The task
From the entries below, return exactly the lines beginning at the one that contains "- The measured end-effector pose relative" and ending at the one that contains "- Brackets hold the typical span", both of them included, and only those lines.

Working data
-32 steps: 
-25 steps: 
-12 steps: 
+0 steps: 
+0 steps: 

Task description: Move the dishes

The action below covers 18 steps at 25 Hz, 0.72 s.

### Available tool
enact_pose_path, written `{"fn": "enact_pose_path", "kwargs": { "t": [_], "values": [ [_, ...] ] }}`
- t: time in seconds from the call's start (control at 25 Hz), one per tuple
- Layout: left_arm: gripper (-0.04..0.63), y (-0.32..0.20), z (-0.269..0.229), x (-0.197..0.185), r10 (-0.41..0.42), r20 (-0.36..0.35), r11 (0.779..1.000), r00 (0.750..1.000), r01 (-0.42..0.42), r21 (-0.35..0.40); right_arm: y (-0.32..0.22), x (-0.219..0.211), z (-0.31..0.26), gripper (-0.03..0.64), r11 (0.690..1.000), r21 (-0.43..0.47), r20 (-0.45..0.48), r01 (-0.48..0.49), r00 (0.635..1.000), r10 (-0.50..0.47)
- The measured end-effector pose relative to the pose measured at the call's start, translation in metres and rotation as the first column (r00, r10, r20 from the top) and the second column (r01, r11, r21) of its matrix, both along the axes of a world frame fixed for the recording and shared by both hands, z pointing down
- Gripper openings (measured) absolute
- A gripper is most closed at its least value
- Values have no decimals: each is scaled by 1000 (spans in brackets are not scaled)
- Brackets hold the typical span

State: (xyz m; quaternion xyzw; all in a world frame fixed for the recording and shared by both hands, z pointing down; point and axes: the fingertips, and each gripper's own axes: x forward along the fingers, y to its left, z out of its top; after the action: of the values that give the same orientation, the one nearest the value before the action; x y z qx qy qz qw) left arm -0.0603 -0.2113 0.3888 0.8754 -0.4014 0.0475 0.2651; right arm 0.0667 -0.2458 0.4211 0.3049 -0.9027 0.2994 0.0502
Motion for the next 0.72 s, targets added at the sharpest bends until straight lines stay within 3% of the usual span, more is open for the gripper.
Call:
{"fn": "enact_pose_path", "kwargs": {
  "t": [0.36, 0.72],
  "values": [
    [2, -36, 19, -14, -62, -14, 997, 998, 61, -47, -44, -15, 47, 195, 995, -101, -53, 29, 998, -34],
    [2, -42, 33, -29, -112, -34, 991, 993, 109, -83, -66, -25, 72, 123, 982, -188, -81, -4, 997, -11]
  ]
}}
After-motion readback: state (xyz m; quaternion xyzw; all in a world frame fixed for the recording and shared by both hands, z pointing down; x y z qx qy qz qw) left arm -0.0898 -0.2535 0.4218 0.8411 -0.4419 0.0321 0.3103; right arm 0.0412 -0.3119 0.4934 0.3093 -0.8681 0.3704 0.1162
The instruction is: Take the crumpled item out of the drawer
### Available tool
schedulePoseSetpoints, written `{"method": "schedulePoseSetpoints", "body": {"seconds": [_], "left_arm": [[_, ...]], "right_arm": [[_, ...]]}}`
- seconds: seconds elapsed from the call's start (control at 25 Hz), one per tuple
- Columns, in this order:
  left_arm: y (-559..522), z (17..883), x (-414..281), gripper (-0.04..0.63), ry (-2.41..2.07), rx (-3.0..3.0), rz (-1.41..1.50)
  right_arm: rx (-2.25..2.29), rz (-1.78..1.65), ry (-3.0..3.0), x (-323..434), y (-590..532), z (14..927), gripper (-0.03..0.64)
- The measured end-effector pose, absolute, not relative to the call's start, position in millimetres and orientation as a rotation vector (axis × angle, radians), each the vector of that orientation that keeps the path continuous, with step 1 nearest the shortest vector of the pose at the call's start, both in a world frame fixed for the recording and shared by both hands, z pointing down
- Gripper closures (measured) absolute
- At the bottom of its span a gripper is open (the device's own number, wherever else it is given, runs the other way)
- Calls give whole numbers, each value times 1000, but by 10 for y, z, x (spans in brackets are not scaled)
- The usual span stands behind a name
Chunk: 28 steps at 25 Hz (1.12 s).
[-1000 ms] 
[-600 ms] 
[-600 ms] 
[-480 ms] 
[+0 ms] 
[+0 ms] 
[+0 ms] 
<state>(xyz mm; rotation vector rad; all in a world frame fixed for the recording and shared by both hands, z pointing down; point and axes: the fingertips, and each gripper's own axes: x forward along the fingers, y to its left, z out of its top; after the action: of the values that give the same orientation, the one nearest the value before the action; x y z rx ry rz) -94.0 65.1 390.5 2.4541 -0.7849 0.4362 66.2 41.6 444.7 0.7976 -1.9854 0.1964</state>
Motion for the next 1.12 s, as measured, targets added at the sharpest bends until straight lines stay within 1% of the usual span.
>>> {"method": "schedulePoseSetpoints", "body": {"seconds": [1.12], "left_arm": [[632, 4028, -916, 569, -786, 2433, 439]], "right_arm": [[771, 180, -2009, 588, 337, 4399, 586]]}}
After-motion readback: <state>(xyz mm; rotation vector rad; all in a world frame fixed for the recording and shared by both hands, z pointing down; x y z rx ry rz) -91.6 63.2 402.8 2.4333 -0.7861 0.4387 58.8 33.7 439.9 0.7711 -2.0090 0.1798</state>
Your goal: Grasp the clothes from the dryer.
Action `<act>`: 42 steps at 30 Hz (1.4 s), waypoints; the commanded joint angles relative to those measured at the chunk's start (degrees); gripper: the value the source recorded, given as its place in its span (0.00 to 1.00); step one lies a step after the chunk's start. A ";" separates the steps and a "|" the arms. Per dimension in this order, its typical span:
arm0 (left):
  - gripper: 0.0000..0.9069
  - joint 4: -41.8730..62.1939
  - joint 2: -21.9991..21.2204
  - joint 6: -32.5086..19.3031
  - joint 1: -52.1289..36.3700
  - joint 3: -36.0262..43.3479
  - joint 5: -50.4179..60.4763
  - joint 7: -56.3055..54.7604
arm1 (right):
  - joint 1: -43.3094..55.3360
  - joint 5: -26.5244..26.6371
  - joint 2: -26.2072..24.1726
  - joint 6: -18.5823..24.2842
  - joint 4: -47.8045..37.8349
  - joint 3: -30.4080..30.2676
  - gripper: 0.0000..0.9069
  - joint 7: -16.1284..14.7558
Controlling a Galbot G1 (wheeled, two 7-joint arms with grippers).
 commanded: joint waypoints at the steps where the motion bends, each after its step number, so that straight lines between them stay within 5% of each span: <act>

Answer area
- The measured end-effector pose relative to the pose measured at the call's start, translation in metres and rotation as the first column (r00, r10, r20 from the top) and the second column (r01, r11, r21) of its matrix, both along the axes of a world frame fixed for the recording and shared by both hands, z pointing down
- Gripper openings (measured) absolute
- A gripper is most closed at its least value
- Values have no decimals: each is scaled by 1000 (spans in brackets are not scaled)
- Brackets hold the typical span

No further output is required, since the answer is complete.